The NHS is working to bring its systems back online after it became the highest-profile victim of a global ransomware attack and faced renewed concern about the strength of its infrastructure.
The National Cyber Security Centre (NCSC) said teams were “working round the clock” in response to the attack, which saw operations cancelled, ambulances diverted, and documents such as patient records made unavailable in England and Scotland.
Prime minister Theresa May and NHS Digital said they were not aware of any evidence patient records had been compromised in Friday’s attack, which is thought to have affected computers in nearly 100 countries.
May said: “This is not targeted at the NHS, it’s an international attack and a number of countries and organisations have been affected.”
However shadow health secretary Jonathan Ashworth urged the government to be “clear about what’s happened”, describing the attack as “terrible news and a real worry for patients”.
The unprecedented attacks appeared to have been carried out by hackers who created ransomware based on a tool stolen from the National Security Agency in the US. The bug called “WanaCrypt0r 2.0” or WannaCry, exploits a vulnerability in Windows. Microsoft released a patch – a software update that fixes the problem – for the flaw in March, but computers that had not installed the security update were vulnerable.
In December it was reported nearly all NHS trusts were using an obsolete version of Windows that Microsoft had stopped providing security updates for in April 2014. Data acquired by software firm Citrix under freedom-of-information laws suggested 90% of trusts were using Windows XP, then a 15-year-old system.
It is not known how many computers across the NHS today are still using Windows XP or recent variants Windows 8 and Windows 10.
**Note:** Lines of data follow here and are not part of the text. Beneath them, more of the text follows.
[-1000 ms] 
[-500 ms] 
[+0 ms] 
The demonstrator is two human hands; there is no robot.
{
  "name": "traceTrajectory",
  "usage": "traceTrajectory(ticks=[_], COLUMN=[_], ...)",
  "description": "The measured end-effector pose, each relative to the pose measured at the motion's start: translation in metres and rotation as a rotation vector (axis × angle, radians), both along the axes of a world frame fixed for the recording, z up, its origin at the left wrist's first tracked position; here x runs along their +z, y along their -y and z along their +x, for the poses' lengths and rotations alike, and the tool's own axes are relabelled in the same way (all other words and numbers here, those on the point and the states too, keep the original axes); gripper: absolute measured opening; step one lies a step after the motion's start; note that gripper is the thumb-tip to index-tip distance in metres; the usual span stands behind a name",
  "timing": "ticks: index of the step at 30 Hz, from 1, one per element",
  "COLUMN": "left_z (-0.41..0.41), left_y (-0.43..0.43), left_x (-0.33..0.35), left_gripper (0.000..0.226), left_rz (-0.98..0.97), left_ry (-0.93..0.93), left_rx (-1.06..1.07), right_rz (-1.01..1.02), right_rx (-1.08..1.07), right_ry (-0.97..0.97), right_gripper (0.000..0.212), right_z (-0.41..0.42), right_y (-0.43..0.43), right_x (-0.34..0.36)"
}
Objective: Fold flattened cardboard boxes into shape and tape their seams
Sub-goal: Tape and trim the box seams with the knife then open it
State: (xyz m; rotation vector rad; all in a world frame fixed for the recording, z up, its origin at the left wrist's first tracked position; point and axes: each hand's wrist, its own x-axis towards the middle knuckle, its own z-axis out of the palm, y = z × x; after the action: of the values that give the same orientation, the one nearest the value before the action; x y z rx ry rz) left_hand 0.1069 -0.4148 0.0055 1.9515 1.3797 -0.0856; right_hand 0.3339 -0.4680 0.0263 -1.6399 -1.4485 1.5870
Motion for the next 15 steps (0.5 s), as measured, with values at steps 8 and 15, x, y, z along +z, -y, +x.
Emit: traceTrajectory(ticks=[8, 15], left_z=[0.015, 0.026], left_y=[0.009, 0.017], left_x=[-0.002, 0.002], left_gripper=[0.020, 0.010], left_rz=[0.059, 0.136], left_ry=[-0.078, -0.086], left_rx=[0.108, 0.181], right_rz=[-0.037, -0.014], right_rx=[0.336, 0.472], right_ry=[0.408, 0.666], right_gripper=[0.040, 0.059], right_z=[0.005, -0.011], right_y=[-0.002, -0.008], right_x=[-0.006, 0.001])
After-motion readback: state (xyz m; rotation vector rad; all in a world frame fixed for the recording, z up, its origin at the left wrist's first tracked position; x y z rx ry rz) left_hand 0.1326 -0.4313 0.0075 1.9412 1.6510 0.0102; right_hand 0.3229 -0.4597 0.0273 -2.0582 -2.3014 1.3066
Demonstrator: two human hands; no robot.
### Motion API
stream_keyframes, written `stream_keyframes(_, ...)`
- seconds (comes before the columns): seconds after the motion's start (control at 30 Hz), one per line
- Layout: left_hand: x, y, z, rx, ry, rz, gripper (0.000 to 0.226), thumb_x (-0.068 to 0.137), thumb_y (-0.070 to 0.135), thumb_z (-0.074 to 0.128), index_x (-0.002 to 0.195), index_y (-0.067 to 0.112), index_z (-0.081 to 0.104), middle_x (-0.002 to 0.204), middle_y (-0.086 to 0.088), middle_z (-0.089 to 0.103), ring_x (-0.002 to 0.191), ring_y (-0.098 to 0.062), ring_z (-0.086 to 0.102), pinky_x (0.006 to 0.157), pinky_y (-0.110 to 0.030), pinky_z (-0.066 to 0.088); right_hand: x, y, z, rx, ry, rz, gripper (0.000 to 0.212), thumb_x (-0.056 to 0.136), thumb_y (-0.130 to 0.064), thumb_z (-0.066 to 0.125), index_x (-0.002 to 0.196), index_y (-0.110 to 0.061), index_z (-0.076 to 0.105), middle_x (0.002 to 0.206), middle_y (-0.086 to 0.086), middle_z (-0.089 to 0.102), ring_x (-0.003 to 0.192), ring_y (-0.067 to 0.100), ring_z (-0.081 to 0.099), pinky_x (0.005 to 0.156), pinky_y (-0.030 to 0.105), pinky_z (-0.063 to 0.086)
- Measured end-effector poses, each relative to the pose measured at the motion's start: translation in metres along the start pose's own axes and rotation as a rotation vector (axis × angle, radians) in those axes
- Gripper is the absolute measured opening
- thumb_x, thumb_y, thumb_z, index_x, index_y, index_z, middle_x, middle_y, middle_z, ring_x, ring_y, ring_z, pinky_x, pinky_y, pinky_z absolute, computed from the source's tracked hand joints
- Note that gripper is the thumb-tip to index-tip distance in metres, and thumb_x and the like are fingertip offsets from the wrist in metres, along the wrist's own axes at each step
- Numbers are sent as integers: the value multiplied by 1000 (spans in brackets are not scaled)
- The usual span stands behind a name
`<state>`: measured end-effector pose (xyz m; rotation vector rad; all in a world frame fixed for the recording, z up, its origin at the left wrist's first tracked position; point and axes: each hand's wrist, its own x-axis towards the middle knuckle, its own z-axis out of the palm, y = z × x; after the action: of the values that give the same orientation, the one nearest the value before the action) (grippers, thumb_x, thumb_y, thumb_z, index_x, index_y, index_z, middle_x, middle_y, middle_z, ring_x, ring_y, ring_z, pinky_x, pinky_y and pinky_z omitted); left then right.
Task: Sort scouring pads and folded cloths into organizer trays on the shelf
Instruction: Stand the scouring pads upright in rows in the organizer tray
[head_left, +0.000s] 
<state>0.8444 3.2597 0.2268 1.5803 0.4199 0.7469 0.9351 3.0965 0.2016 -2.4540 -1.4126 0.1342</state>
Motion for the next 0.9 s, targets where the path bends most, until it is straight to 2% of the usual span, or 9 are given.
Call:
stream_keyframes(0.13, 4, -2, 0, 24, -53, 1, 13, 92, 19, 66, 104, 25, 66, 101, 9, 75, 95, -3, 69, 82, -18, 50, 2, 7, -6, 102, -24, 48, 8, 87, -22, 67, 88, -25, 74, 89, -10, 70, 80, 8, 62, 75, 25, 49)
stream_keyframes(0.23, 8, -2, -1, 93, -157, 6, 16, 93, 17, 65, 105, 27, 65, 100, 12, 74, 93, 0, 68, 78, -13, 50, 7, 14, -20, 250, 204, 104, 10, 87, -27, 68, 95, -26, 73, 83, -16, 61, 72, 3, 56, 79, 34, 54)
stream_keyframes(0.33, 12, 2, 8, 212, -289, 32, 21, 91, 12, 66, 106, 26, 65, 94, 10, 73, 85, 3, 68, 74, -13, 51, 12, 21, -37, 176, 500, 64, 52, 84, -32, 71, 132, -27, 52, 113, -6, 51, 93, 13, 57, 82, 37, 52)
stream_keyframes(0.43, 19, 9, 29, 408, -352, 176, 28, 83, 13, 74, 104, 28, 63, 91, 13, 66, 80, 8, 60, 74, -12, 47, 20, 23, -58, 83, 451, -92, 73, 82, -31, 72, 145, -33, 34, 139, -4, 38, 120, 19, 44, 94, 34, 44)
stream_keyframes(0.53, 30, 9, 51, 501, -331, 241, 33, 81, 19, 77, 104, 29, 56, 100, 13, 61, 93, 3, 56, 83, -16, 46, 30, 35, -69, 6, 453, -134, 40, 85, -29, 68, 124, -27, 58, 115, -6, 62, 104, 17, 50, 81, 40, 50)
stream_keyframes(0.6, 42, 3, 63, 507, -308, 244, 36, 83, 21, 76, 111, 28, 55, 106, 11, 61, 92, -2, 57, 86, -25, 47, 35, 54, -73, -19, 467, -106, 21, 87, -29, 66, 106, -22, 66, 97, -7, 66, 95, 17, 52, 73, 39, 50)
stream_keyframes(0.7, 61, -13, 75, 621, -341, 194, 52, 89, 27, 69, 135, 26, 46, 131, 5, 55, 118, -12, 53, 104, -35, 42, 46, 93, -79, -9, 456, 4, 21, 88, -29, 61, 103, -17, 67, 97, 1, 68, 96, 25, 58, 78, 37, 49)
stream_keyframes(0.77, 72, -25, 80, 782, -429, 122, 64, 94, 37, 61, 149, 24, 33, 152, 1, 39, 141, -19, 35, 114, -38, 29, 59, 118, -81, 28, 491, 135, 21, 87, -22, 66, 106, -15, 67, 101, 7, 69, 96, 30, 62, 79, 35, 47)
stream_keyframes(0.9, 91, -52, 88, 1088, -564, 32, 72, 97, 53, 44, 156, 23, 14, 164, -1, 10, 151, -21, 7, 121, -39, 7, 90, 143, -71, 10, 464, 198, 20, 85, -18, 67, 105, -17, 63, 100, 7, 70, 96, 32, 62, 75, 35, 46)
About 40 NHS organisations are though to have been affected by Friday’s bug, which was released the day after a doctor warned that NHS hospitals needed to be prepared for an incident precisely of the kind seen.
In an article published in the British Medical Journal, Dr Krishna Chinthapalli, a neurology registrar at the National Hospital for Neurology and Neurosurgery in London, said hospitals “will almost certainly be shut down by ransomware this year”.
Ross Anderson, of Cambridge University, said the “critical” software patch released earlier this year may not have been installed across NHS computers. “If large numbers of NHS organisations failed to act on a critical notice from Microsoft two months ago, then whose fault is that?” Anderson said.
Alan Woodward, a visiting professor of computing at the University of Surrey, said the attack’s success was “likely to be because some organisations have either not applied the patch released by Microsoft, or they are using outdated operating systems.”
NHS Digital said on Friday night it was unable to comment on the suggestion.
Marco Cover, a systems security researcher, said critics should take the complexity of keeping systems up to date into account. “It’s easy to blame people who don’t upgrade,” he said. “But in practice things are often more complicated: operations teams may not touch legacy systems for a number of reasons. In some cases they may even be unaware that such legacy systems are running in their infrastructure.”
The same malicious software that hit NHS networks attacked some of the largest companies in Spain and Portugal, including phone company Telefónica, and has also been detected on computers in Russia, Ukraine and Taiwan among other countries. The international shipping company FedEx was also affected.
Kaspersky Lab, a cybersecurity company based in Moscow, estimated that 45,000 attacks had been carried out in 99 countries, mostly in Russia. In a blogpost, it added that the totals could be “much, much higher”.
In the UK, computers in hospitals and GP surgeries simultaneously received a pop-up message demanding a ransom in exchange for access to the PCs.
A warning was circulated on Friday within at least one NHS trust of “a serious ransomware threat currently in circulation throughout the NHS”, but the attack proved impossible to stop. Patient records, appointment schedules, internal phone lines and emails were rendered inaccessible and connections between computers and medical equipment were brought down. Staff were forced to turn to pen and paper and to use their own mobile phones.
Last year, the government established the NCSC to spearhead the country’s defences. In the three months after the centre was launched, there were 188 “high-level” attacks as well as countless lower-level incidents. Chancellor Philip Hammond disclosed in February that the NCSC had blocked 34,550 potential attacks targeting UK government departments and members of the public in six months.